Compiling 4.2 on armv7 (and i686)

Knowing Darwin works here is useful info. Might give me another angle to see what might be different.

Maybe someone can tell me if this is a red herring or not. The processing is choking on the SIL output for this function where Base is _UnmanagedString<UInt16>:

extension ReversedCollection.Iterator: IteratorProtocol, Sequence {
  public typealias Element = Base.Element
  
  @inlinable
  @inline(__always)
  public mutating func next() -> Element? {
    guard _fastPath(_position != _base.startIndex) else { return nil }
    _base.formIndex(before: &_position)
    return _base[_position] // THIS IS WHERE THINGS GO BAD
  }
}

I've looked at the SIL output for the function, and it mostly makes sense, after reading up on SIL. However, here's where it goes south:

bb12:                                             // Preds: bb11                                                                
  %97 = struct_element_addr %20 : $*UInt16, #UInt16._value // user: %98                                                         
  %98 = load %97 : $*Builtin.Int16                // user: %99                                                                  
  %99 = struct $UInt16 (%98 : $Builtin.Int16)     // user: %100                                      
  %100 = enum $Optional<UInt16>, #Optional.some!enumelt.1, %99 : $UInt16 // user: %101                                          
  br bb16(%100 : $Optional<UInt16>)               // id: %101       

The specific piece that dies is the load into %98. The logic is weird, but after muddling through the Integers.swift.gyb file, I realize _value for all integers use the signed built-in type, even if it isn't signed. So this looks somewhat wrong at first glance, but is actually correct. But what about how %20 is calculated?

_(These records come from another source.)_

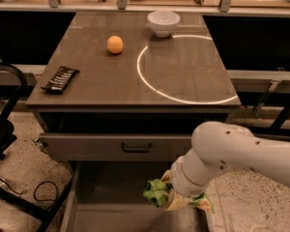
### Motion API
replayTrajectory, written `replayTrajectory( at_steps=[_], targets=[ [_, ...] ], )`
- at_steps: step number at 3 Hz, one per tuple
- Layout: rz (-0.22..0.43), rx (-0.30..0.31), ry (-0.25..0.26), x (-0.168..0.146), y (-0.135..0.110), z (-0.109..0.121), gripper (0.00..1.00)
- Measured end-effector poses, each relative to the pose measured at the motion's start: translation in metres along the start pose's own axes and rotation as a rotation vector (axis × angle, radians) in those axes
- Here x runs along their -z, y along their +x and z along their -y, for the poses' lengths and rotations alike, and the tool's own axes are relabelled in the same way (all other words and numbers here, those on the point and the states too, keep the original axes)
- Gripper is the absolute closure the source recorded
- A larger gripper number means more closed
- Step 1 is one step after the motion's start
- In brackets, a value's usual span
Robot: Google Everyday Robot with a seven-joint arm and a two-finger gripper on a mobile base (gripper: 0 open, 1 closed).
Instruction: Place green rice chip bag into middle drawer
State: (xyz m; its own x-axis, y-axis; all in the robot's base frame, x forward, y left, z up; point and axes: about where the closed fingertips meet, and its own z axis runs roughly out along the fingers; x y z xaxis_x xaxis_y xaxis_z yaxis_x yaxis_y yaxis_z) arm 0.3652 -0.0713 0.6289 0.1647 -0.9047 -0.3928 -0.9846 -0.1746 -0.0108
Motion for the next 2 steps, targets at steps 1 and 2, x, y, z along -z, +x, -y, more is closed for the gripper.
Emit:
replayTrajectory(
  at_steps=[1, 2],
  targets=[
    [0.017, -0.031, -0.017, -0.052, 0.018, 0.012, 1.0],
    [0.067, -0.018, 0.011, -0.09, 0.018, 0.039, 1.0]
  ],
)
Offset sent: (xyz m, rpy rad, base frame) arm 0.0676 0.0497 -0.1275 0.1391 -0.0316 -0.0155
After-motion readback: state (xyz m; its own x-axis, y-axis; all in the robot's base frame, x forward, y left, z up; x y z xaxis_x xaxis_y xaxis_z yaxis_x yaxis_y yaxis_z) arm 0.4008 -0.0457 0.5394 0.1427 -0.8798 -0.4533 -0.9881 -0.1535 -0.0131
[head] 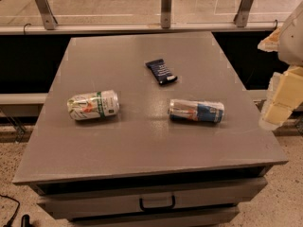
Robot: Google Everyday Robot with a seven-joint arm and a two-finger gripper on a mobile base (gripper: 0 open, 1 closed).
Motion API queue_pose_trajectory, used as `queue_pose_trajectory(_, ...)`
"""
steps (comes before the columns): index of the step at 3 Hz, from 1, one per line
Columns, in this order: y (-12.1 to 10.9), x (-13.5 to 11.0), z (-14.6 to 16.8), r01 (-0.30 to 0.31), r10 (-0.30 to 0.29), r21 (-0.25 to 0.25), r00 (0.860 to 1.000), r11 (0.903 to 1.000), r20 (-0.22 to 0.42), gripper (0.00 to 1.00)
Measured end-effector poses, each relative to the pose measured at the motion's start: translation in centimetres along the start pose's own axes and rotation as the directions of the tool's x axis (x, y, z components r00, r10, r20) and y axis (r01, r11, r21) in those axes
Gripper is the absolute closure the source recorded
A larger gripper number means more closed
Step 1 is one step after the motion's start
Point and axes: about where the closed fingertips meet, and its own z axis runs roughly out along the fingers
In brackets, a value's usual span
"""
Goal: Pick redbull can
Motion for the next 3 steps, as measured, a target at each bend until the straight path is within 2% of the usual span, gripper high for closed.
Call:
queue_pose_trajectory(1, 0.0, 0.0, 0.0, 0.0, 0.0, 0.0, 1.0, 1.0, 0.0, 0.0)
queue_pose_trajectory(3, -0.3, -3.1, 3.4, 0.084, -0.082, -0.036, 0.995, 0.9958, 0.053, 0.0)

  %18 = integer_literal $Builtin.Word, 4294967295 // user: %20                                                                  
  %19 = pointer_to_address %4 : $Builtin.RawPointer to [strict] $*UInt16 // user: %20                                           
  %20 = index_addr %19 : $*UInt16, %18 : $Builtin.Word // users: %97, %21      

This, looks a bit more weird. I'm having a hard time drumming it back up, but I could have sworn that I read that literals are expected to be signed rather than unsigned. Yet, here we have 0xFFFF_FFFF as a literal. So I'm suspecting that this may be the root problem, where the compiler is attempting to offset an index by 4 billion elements in the positive direction (a very bad day), versus 1 element in the negative direction (expected behavior).

Am I on the right track here? Or is my memory faulty and literals shouldn't be signed in this case?

The Builtin types correspond to LLVM's types, which are neither signed nor unsigned; it's the Swift struct type and the operations on it that imparts those semantics. That pointer arithmetic indeed looks suspicious. Even though the operation isn't fundamentally signed, I'm not sure why we would walk one byte backwards there; @Michael_Ilseman might recognize that logic though.

Considering this is a Swift.ReversedCollection<_UnmanagedString<UInt16>>.Iterator that is being worked with, the answer is that it works by decrementing the Index. In this case, because _UnmanagedString<UInt16>.Index is backed by UnsafePointer<UInt16>, it's doing the index decrement using index_addr. That all makes sense.

I was more concerned if the unsigned literal may be causing issues, if it were ever loaded into say, a 64-bit int on 32-bit systems as-is rather than using sign-extension, and then used to try to understand what type is expected to be at the new address?

EDIT:

Okay, this is pretty interesting:

(gdb) p static_cast<IntegerLiteralInst *>(IAI->getIndex().Value)->getValue()
$58 = {static WORD_MAX = 18446744073709551615, U = {VAL = 4294967295, pVal = 0xffffffff}, BitWidth = 64}

Swift when asked about the APInt for the Literal is reporting 64-bits wide. So that makes this even more suspicious. It may not even be a bug in the StringGuts code then, it just happened to expose this underlying issue. That would explain why nothing stood out in the diff.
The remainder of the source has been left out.